### What you will do
Where in the listing does the string "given" appear? Copy every line that holds it.

### Provided material

• • • • • • •

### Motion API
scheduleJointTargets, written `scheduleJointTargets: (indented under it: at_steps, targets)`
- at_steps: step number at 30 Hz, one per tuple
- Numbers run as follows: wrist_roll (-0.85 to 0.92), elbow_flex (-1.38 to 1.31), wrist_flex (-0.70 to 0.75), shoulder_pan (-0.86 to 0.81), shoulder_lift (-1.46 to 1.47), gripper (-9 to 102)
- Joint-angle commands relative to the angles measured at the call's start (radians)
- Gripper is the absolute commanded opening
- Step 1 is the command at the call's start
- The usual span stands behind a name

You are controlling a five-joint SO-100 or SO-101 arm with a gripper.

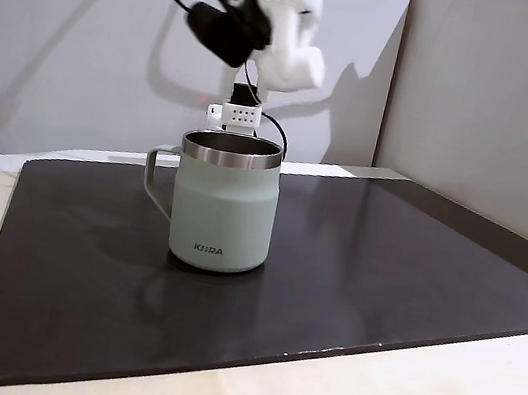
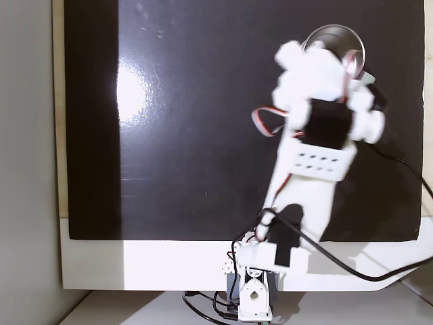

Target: Grasp a gauze and put it in the cup.

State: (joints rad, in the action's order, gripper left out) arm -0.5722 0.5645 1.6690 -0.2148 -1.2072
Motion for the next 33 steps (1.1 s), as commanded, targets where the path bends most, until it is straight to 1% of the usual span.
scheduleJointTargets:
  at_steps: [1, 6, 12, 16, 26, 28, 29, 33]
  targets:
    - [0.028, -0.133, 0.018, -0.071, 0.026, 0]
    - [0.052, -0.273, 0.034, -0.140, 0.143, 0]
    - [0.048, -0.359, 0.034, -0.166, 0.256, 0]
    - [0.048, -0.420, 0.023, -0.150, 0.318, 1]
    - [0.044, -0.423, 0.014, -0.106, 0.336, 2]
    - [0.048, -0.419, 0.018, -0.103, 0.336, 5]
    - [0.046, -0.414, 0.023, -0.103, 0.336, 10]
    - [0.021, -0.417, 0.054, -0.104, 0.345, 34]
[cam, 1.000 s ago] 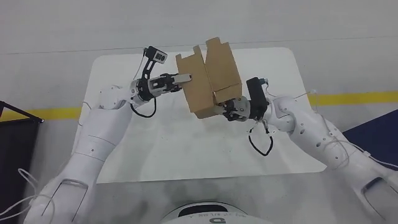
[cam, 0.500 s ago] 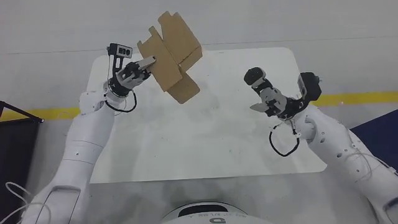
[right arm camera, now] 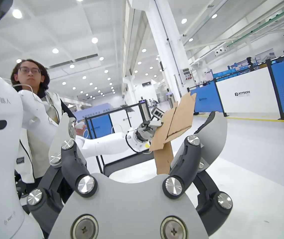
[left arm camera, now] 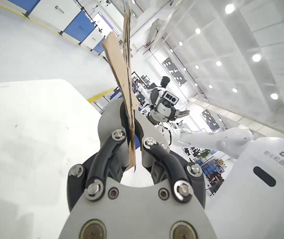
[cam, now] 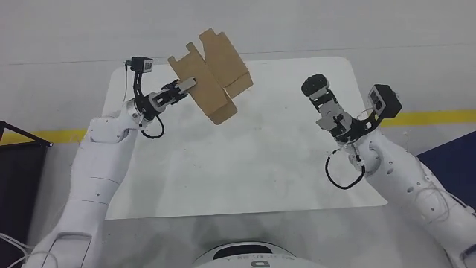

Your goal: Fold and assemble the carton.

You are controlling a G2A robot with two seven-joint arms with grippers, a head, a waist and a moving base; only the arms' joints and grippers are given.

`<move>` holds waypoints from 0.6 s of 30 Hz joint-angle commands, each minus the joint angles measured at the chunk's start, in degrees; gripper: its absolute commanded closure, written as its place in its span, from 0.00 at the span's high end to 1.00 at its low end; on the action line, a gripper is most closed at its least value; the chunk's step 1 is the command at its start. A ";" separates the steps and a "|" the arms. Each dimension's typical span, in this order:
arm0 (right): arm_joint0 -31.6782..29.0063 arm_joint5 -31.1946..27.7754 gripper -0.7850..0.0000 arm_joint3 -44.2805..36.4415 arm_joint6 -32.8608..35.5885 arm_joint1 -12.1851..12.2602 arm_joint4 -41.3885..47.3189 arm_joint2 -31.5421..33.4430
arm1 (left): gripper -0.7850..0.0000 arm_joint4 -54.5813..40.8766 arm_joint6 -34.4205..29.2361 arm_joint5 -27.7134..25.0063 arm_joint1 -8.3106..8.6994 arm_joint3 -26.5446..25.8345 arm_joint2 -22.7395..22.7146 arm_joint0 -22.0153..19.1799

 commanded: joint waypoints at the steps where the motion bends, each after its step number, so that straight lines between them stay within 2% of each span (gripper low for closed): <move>1: 1.07 0.00 1.00 1.14 3.96 -0.52 3.11 -1.33 | 0.00 1.84 -1.16 0.43 0.24 -1.36 0.15 0.40; 3: 3.08 2.39 1.00 3.02 12.35 -1.11 6.43 -3.06 | 0.00 3.91 -3.62 1.65 0.52 -2.59 0.67 0.55; 8: 8.41 8.22 1.00 3.71 32.91 -2.82 22.16 -7.59 | 0.00 7.80 -7.73 3.41 1.43 -5.73 0.97 0.71; 11: 10.87 11.46 0.87 4.22 41.93 -3.75 29.02 -8.99 | 0.00 9.43 -8.49 4.17 2.17 -8.27 1.38 1.46; 13: 12.32 12.40 0.89 4.89 45.55 -4.42 31.94 -9.40 | 0.00 9.51 -8.64 4.32 2.73 -9.80 1.55 2.05; 16: 13.78 15.08 0.87 6.58 47.34 -5.39 32.42 -9.31 | 0.00 9.22 -8.43 4.11 3.55 -11.42 1.71 2.84; 18: 13.77 12.68 0.84 7.00 48.61 -6.03 35.08 -9.74 | 0.00 8.44 -8.22 3.90 4.03 -12.07 1.93 3.20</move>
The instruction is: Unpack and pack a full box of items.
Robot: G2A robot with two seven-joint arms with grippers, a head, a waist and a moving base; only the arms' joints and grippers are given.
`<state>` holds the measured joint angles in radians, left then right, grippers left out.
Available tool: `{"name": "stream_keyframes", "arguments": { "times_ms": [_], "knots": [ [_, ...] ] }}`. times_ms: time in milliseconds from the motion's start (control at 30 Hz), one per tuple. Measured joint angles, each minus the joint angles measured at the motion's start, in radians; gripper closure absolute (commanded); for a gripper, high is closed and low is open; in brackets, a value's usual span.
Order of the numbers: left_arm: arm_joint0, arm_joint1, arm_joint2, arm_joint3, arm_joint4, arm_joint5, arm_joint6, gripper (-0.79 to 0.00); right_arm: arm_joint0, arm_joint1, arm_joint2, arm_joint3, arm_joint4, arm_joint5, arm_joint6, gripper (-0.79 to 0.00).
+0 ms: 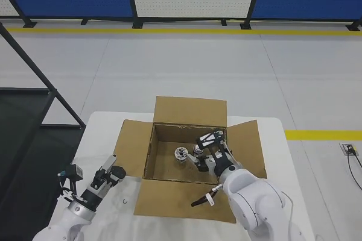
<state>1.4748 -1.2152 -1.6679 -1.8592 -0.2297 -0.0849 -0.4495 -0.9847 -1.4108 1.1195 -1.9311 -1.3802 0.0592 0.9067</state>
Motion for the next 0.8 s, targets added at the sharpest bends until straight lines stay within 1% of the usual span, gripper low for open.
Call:
{"name": "stream_keyframes", "arguments": {
  "times_ms": [167, 267, 300, 400, 500, 567, 700, 800],
  "knots": [
    [0.0, 0.0, 0.0, 0.0, 0.0, 0.0, 0.0, -0.785, -0.004, 0.0, 0.017, -0.004, 0.017, 0.013, -0.012, -0.785],
    [0.0, 0.0, 0.0, 0.0, 0.0, 0.0, 0.0, -0.785, -0.013, 0.002, 0.128, -0.029, 0.169, 0.029, -0.037, -0.785],
    [0.0, 0.0, 0.0, 0.0, 0.0, 0.0, 0.0, -0.785, -0.016, 0.005, 0.183, -0.035, 0.252, 0.015, -0.032, -0.785],
    [0.0, 0.0, 0.0, 0.0, 0.0, 0.0, 0.0, -0.785, -0.025, 0.015, 0.318, -0.03, 0.432, -0.039, -0.008, -0.785],
    [0.0, 0.0, 0.0, 0.0, 0.0, 0.0, 0.0, -0.785, -0.039, 0.024, 0.426, -0.019, 0.551, -0.058, -0.006, -0.785],
    [0.0, 0.0, 0.0, 0.0, 0.0, 0.0, 0.0, -0.785, -0.046, 0.029, 0.474, -0.01, 0.601, -0.062, 0.002, -0.785],
    [0.0, 0.0, 0.0, 0.0, 0.0, 0.0, 0.0, -0.785, -0.035, 0.043, 0.559, 0.039, 0.702, -0.096, 0.062, -0.785],
    [0.009, 0.0, -0.016, -0.005, -0.008, -0.01, 0.024, -0.785, -0.022, 0.052, 0.595, 0.085, 0.763, -0.13, 0.093, -0.785]
  ]
}}
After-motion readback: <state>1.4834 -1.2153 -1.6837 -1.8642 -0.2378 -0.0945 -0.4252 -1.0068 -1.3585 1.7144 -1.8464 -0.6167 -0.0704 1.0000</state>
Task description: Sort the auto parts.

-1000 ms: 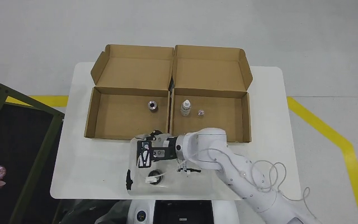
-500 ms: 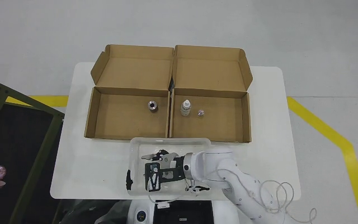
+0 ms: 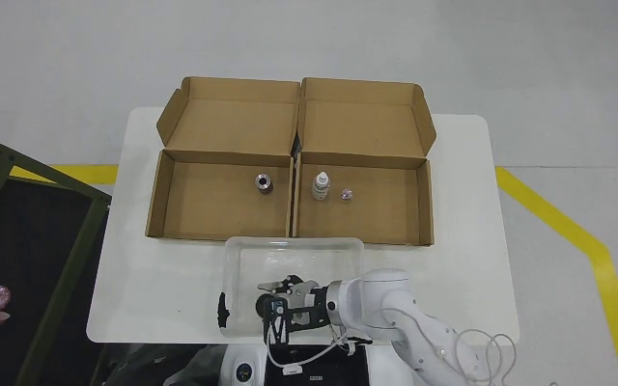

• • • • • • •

### Result of this exercise
You are controlling a G2A robot with two seven-joint arms with grippers, a head, a waist and a moving base; only the arms' joints and grippers are given.
Robot: G2A robot with two seven-joint arms with grippers, a head, a waist and a moving base; only the arms' joints and grippers are given.

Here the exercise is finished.